### EXERCISE AIM
Output range, inclusive: from the line containing "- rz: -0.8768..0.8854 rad" to the line containing "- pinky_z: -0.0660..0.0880". Restate those lines from the data below word for word and only those.

### RAW DATA
····················

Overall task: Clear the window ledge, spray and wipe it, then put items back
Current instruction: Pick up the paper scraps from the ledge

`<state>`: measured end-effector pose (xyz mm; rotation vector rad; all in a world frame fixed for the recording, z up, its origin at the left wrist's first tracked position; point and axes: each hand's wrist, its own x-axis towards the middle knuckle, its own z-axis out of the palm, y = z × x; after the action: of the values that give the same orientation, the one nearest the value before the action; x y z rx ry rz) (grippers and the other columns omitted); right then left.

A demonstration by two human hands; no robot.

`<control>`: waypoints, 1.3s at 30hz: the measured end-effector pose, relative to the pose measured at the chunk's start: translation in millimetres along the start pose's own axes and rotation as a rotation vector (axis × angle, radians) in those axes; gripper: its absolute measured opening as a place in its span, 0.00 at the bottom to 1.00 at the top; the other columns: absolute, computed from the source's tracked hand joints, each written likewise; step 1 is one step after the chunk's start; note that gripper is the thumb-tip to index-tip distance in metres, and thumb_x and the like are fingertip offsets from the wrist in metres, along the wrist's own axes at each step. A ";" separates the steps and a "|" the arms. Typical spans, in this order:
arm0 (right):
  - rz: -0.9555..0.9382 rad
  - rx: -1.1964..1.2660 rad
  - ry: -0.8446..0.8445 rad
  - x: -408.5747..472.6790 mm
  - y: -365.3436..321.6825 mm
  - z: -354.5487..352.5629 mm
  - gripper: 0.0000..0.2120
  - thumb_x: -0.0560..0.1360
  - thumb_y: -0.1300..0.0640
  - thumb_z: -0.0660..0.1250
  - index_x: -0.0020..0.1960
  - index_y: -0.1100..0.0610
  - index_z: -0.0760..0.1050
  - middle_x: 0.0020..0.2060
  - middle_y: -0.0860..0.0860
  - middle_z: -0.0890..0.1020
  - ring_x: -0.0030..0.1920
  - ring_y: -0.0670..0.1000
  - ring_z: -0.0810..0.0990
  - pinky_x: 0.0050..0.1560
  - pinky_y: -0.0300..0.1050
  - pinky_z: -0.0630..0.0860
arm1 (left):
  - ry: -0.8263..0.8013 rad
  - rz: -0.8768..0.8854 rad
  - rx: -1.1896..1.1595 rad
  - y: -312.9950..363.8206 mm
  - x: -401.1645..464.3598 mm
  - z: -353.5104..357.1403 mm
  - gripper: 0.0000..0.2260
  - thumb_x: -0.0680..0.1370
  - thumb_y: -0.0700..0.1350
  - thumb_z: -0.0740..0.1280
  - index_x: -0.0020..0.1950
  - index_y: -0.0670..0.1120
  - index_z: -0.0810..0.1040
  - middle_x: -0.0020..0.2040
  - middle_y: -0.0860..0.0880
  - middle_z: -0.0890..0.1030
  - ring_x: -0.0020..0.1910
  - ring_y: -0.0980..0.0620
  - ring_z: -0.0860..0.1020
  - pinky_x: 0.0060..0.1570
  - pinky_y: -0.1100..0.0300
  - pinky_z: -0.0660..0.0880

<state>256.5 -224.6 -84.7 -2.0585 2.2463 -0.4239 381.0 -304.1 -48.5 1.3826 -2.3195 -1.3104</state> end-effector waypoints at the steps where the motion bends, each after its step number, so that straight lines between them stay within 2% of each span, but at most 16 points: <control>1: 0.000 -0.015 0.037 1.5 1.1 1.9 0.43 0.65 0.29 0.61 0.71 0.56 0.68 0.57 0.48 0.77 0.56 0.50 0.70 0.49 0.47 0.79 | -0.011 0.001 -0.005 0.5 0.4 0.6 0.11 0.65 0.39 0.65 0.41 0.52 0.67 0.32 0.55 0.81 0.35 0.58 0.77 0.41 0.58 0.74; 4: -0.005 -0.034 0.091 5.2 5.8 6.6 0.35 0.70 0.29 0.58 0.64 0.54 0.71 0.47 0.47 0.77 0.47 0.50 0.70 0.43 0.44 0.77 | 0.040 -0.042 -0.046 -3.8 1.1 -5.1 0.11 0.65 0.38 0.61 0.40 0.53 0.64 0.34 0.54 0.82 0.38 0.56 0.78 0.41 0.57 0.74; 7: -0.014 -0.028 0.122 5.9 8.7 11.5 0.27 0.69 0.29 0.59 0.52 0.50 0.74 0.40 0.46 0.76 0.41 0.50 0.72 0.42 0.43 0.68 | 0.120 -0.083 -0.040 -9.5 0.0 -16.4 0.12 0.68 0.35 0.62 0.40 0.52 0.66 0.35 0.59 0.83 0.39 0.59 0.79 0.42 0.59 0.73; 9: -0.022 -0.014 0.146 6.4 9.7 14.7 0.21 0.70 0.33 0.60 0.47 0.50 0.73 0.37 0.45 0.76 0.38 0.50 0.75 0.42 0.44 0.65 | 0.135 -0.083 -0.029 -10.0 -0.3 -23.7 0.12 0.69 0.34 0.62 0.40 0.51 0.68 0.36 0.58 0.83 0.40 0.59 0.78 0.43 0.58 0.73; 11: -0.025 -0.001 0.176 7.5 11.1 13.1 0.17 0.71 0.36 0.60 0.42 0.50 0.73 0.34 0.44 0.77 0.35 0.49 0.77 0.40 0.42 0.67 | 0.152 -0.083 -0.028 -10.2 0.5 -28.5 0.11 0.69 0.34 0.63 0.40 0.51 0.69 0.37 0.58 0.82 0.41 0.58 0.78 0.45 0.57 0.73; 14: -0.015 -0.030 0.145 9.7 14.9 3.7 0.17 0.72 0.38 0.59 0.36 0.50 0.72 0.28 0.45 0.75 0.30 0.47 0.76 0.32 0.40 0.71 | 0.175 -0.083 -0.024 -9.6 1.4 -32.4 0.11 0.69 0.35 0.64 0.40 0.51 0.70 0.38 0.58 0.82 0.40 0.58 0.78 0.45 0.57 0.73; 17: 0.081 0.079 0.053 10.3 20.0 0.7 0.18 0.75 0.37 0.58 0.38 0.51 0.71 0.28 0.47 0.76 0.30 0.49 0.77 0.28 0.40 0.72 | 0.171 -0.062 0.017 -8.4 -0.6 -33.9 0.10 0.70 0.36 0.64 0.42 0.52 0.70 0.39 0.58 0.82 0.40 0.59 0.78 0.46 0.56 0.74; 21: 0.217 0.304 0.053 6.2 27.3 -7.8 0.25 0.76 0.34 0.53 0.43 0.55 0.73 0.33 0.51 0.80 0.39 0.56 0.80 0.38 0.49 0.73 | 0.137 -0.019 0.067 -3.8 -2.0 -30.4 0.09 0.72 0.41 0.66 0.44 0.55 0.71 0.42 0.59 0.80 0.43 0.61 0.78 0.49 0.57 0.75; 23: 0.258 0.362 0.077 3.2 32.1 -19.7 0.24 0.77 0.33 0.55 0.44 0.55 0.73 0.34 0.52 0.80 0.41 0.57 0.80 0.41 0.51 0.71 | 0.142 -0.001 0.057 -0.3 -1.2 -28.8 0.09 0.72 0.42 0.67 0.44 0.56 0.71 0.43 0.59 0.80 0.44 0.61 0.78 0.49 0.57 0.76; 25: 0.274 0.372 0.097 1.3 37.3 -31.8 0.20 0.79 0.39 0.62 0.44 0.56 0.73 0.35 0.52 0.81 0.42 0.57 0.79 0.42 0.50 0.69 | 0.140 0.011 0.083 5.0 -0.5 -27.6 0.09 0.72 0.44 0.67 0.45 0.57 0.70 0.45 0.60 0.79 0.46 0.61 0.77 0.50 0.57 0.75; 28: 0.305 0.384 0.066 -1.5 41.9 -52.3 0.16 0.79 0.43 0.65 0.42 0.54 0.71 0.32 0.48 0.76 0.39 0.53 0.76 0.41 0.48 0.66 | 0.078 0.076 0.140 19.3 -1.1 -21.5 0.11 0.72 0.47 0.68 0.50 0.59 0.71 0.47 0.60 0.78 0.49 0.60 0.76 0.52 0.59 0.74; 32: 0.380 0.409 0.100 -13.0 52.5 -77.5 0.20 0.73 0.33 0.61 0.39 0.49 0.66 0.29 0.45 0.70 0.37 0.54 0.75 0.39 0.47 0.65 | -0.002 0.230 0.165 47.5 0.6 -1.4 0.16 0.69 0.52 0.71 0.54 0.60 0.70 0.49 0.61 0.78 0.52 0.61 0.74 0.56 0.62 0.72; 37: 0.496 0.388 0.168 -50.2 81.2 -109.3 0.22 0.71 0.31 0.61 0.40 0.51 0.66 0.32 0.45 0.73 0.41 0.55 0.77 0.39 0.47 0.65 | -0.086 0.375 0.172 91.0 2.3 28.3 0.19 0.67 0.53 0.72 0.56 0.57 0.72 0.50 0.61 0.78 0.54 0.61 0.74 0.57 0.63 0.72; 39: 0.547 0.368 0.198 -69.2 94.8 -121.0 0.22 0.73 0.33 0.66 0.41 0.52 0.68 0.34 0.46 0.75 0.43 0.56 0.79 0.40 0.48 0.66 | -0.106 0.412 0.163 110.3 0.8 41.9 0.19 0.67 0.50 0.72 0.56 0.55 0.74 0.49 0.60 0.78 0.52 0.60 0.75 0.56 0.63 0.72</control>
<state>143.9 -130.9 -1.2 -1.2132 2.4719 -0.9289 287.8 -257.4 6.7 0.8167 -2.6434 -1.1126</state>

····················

### ANSWER SPACE
  - rz: -0.8768..0.8854 rad
  - rx: -1.1896..1.1595 rad
  - y: -312.9950..363.8206 mm
  - x: -401.1645..464.3598 mm
  - z: -353.5104..357.1403 mm
  - gripper: 0.0000..0.2260
  - thumb_x: -0.0680..0.1370
  - thumb_y: -0.0700..0.1350
  - thumb_z: -0.0740..0.1280
  - index_x: -0.0020..0.1950
  - index_y: -0.0670..0.1120
  - index_z: -0.0810..0.1040
  - middle_x: -0.0020..0.2040
  - middle_y: -0.0860..0.0880
  - middle_z: -0.0890..0.1030
  - ring_x: -0.0020..0.1910
  - ring_y: -0.0980..0.0620
  - ring_z: -0.0860..0.1020
  - pinky_x: 0.0060..0.1570
  - pinky_y: -0.1100..0.0300
  - pinky_z: -0.0660..0.0880

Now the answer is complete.